[EXERCISE INPUT]
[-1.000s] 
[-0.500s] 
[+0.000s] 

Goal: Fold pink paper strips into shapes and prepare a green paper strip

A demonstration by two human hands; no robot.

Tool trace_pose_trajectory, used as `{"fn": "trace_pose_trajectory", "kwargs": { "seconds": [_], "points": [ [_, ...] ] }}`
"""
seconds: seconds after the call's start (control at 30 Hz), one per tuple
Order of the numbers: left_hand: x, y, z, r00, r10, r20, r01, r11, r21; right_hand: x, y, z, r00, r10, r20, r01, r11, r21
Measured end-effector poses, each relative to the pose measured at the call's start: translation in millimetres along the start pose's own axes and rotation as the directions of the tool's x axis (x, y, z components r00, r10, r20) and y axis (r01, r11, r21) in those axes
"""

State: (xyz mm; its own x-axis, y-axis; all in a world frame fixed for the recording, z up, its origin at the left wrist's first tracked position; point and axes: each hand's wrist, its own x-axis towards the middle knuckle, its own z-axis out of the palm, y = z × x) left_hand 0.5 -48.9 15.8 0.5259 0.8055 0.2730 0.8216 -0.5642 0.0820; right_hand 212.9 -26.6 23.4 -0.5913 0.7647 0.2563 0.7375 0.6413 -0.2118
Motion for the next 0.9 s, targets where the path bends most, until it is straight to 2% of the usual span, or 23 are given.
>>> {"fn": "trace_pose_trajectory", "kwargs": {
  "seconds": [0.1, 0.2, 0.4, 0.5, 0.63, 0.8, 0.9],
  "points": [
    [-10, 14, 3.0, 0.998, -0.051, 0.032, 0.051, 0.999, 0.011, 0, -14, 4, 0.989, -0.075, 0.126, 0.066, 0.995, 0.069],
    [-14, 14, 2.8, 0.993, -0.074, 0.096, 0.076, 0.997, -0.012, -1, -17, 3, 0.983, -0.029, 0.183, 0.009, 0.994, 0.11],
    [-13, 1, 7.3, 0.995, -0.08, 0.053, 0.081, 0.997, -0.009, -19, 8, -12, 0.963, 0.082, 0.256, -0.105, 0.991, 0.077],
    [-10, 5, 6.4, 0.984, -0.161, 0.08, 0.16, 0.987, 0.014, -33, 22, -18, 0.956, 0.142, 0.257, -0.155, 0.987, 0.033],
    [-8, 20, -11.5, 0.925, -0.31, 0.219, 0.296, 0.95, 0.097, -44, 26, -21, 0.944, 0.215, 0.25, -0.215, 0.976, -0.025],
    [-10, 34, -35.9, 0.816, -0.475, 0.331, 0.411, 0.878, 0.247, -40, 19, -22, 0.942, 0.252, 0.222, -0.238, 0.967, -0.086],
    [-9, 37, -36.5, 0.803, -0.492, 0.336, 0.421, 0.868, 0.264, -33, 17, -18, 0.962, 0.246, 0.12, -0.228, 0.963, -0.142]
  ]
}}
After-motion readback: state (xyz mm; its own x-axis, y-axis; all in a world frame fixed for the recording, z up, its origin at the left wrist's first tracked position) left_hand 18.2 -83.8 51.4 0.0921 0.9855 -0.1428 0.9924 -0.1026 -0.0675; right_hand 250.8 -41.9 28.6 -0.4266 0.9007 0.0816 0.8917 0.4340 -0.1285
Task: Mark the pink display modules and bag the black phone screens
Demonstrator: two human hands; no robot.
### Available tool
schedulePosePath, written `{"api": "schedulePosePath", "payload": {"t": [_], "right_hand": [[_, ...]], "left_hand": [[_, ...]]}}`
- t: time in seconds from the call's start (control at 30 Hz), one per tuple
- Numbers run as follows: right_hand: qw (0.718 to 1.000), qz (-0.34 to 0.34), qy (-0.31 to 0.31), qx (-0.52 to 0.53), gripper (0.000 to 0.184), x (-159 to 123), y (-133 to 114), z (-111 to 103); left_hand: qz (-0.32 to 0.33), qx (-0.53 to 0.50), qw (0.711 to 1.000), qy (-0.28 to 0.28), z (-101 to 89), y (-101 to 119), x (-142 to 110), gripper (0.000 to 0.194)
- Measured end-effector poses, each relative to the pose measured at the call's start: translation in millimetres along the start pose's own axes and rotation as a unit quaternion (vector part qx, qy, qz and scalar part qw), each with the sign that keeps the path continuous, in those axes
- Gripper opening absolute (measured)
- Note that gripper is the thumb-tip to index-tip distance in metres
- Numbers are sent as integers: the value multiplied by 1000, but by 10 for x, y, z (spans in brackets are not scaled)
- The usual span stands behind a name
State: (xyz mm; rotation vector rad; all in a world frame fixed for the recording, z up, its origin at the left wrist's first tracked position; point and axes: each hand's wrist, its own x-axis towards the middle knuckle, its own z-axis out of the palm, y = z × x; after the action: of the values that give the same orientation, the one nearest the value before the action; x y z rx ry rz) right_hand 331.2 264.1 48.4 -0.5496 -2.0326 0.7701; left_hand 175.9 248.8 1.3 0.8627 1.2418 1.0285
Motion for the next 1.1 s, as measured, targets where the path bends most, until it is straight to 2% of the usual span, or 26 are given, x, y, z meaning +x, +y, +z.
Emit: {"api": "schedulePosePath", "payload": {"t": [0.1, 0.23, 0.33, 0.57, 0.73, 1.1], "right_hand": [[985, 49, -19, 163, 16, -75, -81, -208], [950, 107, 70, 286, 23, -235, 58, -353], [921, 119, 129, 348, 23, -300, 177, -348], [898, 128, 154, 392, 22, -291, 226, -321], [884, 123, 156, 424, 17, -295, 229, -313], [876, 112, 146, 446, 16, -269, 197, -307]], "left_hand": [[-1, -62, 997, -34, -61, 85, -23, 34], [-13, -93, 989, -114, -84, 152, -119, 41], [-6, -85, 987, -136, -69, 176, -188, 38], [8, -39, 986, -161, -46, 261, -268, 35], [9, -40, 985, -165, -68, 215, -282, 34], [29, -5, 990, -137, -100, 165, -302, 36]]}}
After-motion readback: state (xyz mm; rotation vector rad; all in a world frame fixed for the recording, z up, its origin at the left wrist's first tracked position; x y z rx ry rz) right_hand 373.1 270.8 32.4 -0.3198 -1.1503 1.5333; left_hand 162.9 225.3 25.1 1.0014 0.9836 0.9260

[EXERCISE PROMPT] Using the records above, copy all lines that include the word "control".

[PROBLEM SOLUTION]
seconds: seconds after the call's start (control at 30 Hz), one per tuple
- t: time in seconds from the call's start (control at 30 Hz), one per tuple

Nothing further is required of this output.